I 'd never ever heard such shocking and horrible things in my life: S&M piss-freak orgies, mom's fucking sons, fathers raping young daughters, ladies having sex with animals, mothers seeing dirty old men molest their daughters and getting off on it, wives taking on troops of horny men, blacks on whites, old with young, pets on little girls. She had my head swimming in a swamp of perverse sex. Max and Joe got along like brothers, so I was stuck with Staci. I seemed like I needed to indulge her. I had to listen to her stories and make fun of her jokes. Her stories were constantly about somebody she knew or found out about, never ever about anything she had any direct knowledge of. I felt like she was merely daydreaming aloud, and I believed she was a really ill female. What I discovered particularly troubling was that her disgusting dreams worked their way into my tame dreams like an getting into infection, pressing my basic, relatively tidy musings of romantic love out changing them with fuck and suck orgy marathons, typically with me as the featured entertainer. I stopped my month-to-month practice of masturbating in the shower utilizing a water wand, and began a daily session of self-abuse, sticking anything phallic up my cunt or ass, anywhere in the house. After six months of Staci's stories, I discovered how to lick my own pussy. Staci planted that idea in my head as well. She informed me a story about a female gymnast with a hunger for her own pussy. Being an ex-gymnast and volunteer cheerleading coach, I figured I 'd offer it a whirl. I almost broke my back in the effort, however a basic self-fuck with cucumbers or my child's hair brush handle was no longer enough.

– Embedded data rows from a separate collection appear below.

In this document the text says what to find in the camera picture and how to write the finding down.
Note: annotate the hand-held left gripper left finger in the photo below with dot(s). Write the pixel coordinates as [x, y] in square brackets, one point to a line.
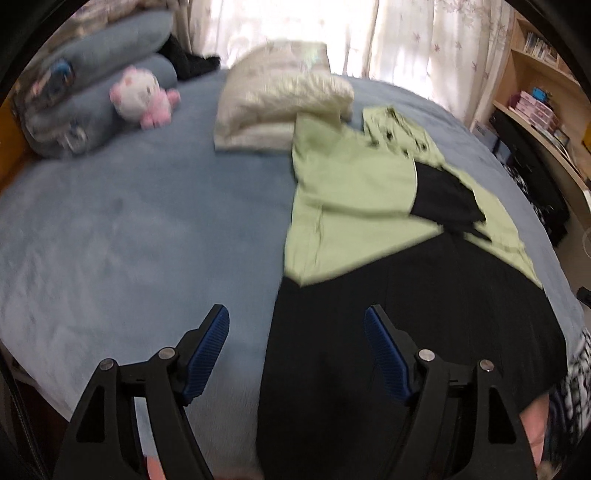
[207, 355]

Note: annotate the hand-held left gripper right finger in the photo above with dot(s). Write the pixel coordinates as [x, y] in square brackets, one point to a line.
[385, 355]

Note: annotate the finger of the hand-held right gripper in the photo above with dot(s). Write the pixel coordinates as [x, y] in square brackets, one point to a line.
[585, 296]

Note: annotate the green and black hooded jacket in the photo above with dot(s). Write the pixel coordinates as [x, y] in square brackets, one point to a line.
[351, 184]

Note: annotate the black hanging bag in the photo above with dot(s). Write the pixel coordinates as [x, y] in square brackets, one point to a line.
[535, 184]

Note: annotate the black white patterned cloth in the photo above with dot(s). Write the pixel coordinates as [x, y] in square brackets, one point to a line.
[519, 182]

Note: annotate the bed with blue cover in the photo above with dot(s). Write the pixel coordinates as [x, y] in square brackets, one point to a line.
[138, 230]

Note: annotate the white printed carton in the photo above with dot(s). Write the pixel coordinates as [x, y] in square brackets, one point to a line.
[485, 137]

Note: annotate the stack of pink boxes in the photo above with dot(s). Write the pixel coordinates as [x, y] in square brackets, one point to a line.
[535, 110]

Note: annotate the small blue box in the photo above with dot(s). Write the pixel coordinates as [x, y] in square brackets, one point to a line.
[541, 94]

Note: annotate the curved wooden bookshelf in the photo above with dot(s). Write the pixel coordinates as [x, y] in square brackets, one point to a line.
[531, 69]

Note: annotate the row of small cases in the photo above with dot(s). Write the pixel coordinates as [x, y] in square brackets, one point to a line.
[540, 47]

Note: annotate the cream puffer jacket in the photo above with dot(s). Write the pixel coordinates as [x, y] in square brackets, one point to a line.
[268, 101]

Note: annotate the blue folded blanket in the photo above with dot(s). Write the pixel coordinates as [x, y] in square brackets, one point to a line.
[111, 46]
[83, 120]

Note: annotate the pink cat plush toy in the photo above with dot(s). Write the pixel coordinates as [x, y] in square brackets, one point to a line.
[138, 97]

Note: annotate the orange wooden headboard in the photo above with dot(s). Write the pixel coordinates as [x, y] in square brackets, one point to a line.
[9, 157]

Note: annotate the white leaf print curtain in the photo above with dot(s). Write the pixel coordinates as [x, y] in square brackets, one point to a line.
[438, 55]
[277, 23]

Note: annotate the black fuzzy cloth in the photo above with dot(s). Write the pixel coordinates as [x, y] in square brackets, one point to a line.
[189, 62]

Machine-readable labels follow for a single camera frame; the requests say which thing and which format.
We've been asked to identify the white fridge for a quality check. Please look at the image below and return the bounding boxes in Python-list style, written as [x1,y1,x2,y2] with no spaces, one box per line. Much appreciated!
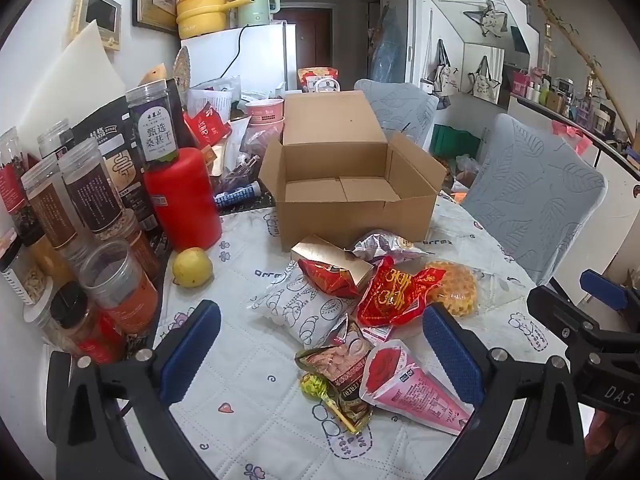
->
[180,22,299,100]

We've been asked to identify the person's right hand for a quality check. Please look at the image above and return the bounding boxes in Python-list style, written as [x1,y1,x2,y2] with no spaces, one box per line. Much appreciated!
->
[585,407,640,461]

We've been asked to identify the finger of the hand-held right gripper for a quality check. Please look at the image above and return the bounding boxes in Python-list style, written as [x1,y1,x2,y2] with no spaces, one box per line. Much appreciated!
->
[526,285,616,348]
[580,269,640,313]

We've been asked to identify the red printed bag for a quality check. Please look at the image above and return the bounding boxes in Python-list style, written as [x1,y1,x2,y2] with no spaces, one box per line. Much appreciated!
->
[298,67,341,94]

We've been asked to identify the round woven mat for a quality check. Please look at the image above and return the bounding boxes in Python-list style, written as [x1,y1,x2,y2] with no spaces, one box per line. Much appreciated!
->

We didn't always sit for stories. Most of our time together was invested with Staci doting over me, doing my hair and makeup, offering me pedicures, rubbing me, dressing and undressing me constantly. We looked for clothes a good deal, with Staci making the selections as though she were my wardrobe manager. I accepted her and used what she selected. I let her clear out my closet of all my modest gowns, throwing out every pair of trousers I owned. I used just short gowns at Staci's insistence. I ended up being Staci's live Barbie Doll. When I came to accept my function as a living Barbie Doll, my uninteresting life ended. Staci worshipped my body, every inch of it. According to Staci, I had the perfect female type. She encouraged me I was beautiful to the extreme, specifically between my legs. This took some convincing, however she quickly had me comfy even when suffering before her with my legs large apart for a vaginal shave or the vagina variation of a pedicure-- a cunniecure as she called it. A cannelure started with a fragrant douche and included a close shave, a clitty suck to orgasm, a comprehensive hot oil massage, and ended with a dab of perfume. I liked her manicures, but hiding the result from my hubby was difficult. My very first cunnicure triggered Max to sit me down for a stern lecture. In the early days of our marital relationship, Max alerted me not to cheat. If I ever find out that you cheated on me. If I ever get evidence positive or catch you in the act, I'll make you want you had actually never ever been born. That was it. I just nodded my understanding, however I didn't quite comprehend. He didn't elaborate on what he 'd do precisely. Max wasn't the type to ever strike a woman. He had never threatened me with divorce. I could only picture what wishing I 'd never been born required. Max is a huge man, a man of John Wayne stature who could snap my back with one hand. I seriously doubted he would physically harm me, however the idea never left my mind. I thought he may require me to undergo a breast reduction or a cliterectomy. Staci and I had a great laugh at the possibilities, however it was Max's threatening lecture, strangely enough, that introduced Staci's crusade to start me down the road of adulterous affairs.